Within the entries that follow, show each line where the word "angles" occurs.
****
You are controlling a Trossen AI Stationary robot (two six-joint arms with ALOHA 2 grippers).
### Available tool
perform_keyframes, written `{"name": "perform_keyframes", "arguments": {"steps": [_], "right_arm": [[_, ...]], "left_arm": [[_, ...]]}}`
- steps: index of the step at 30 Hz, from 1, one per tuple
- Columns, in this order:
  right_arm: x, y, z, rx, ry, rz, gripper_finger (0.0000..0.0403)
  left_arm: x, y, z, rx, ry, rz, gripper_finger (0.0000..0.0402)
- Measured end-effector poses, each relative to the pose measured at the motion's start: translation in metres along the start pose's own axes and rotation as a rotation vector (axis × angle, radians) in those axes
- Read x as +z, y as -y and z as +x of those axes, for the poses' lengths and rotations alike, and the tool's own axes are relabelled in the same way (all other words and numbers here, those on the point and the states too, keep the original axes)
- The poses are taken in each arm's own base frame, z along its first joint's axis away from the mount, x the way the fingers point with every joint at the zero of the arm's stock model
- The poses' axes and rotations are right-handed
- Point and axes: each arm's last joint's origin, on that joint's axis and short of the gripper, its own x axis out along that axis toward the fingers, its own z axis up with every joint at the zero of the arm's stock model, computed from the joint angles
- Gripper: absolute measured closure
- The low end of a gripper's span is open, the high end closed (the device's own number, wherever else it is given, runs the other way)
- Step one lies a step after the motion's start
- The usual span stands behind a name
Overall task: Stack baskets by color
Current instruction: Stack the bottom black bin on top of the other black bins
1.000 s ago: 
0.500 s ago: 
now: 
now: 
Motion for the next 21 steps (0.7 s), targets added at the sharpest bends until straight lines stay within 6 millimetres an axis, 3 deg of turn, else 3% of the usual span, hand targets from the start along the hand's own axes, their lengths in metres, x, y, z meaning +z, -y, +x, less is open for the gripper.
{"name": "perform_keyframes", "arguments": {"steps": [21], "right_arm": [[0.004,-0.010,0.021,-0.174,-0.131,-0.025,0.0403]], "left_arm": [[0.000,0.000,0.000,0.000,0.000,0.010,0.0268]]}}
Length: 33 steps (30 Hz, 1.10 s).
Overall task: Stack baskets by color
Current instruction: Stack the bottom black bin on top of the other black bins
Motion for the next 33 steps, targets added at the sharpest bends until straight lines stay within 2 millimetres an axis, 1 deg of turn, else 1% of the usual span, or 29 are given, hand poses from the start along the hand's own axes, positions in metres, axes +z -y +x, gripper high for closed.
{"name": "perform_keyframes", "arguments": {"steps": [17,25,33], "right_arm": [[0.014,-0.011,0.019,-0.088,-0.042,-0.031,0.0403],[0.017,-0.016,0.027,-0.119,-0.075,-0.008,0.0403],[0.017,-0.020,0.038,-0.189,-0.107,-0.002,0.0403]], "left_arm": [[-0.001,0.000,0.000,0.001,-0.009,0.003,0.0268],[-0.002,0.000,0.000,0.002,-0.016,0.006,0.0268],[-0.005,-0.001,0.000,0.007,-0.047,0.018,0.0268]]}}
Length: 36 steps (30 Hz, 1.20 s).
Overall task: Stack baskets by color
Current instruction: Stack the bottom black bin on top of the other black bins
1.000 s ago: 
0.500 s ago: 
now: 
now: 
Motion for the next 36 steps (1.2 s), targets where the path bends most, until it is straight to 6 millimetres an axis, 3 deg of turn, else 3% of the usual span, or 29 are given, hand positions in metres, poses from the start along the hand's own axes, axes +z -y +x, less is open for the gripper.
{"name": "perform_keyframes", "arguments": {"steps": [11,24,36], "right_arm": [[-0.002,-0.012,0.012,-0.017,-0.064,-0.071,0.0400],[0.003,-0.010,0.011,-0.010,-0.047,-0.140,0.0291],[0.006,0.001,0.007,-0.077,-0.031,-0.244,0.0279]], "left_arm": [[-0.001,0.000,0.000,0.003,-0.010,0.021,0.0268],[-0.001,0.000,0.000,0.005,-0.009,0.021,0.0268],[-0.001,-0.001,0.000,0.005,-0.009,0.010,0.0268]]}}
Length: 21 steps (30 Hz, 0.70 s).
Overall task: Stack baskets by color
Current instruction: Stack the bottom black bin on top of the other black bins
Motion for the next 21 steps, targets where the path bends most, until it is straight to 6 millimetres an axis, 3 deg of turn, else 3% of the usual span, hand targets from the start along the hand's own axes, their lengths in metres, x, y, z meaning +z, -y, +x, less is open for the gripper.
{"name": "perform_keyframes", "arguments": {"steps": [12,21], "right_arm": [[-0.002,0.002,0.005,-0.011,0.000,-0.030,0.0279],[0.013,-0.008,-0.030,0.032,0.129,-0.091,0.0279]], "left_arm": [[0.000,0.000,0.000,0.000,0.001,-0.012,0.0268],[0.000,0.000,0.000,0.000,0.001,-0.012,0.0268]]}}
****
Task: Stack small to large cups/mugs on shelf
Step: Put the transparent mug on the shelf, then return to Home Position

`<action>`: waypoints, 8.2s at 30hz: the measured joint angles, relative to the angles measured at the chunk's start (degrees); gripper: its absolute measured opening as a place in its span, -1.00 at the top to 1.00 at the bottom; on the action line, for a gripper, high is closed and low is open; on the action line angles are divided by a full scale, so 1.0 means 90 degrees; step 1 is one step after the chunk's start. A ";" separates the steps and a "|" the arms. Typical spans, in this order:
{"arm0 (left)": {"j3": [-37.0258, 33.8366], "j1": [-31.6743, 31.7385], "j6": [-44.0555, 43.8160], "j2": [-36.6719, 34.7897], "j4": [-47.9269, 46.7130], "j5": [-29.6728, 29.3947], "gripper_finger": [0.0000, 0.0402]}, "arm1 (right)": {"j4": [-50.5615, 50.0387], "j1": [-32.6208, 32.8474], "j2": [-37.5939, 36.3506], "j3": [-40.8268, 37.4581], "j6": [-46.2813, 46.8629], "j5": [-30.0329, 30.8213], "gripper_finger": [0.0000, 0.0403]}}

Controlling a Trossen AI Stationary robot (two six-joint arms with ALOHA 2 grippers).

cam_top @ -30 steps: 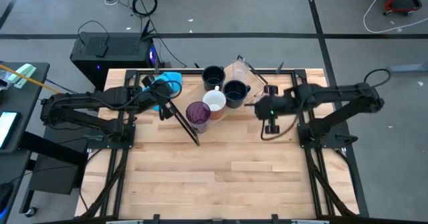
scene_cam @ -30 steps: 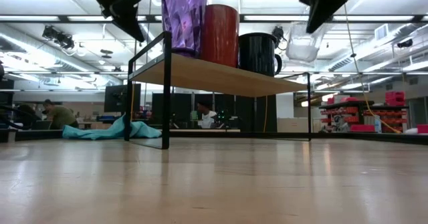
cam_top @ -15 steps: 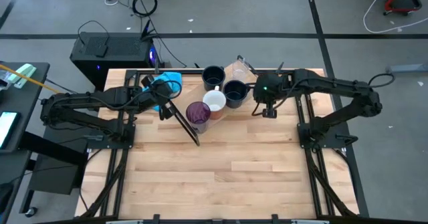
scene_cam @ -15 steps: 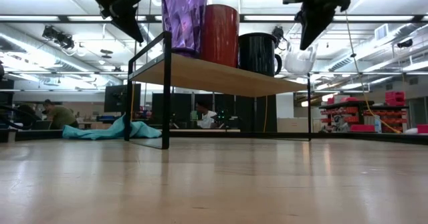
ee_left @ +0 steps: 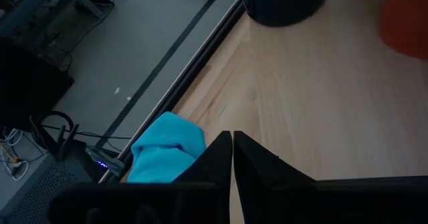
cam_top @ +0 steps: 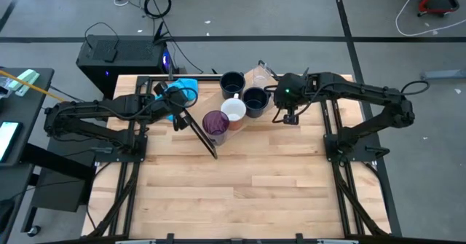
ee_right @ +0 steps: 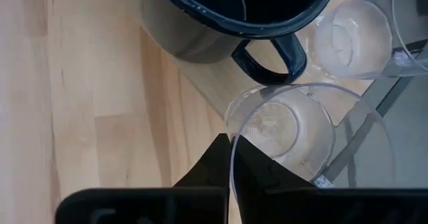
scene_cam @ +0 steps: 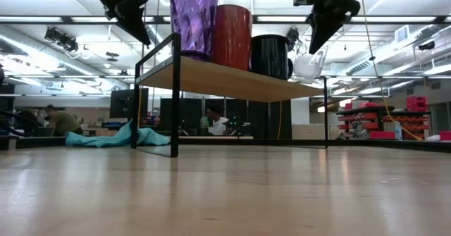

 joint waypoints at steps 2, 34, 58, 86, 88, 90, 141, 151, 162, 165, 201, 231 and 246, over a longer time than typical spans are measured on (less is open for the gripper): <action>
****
ANSWER AREA:
- Point and axes: each arm's last joint's origin, on that joint's axis and short of the gripper, its own x axis out along that axis toward the fingers, its own z axis up with every joint at the zero of the arm's stock model, computed from the joint angles
`<action>`: waypoints, 8.2s at 30hz: the measured joint angles, relative to the angles measured at the chunk's start (degrees); gripper: its absolute measured opening as a place in its span, -1.00 at the top to 1.00 at the bottom; on the action line, for a gripper, high is closed and low is open; on the action line angles are divided by a full scale, so 1.0 means 90 degrees; step 1 is one step after the chunk's start. A ";" separates the steps and a "|" the arms. Typical spans, in this order:

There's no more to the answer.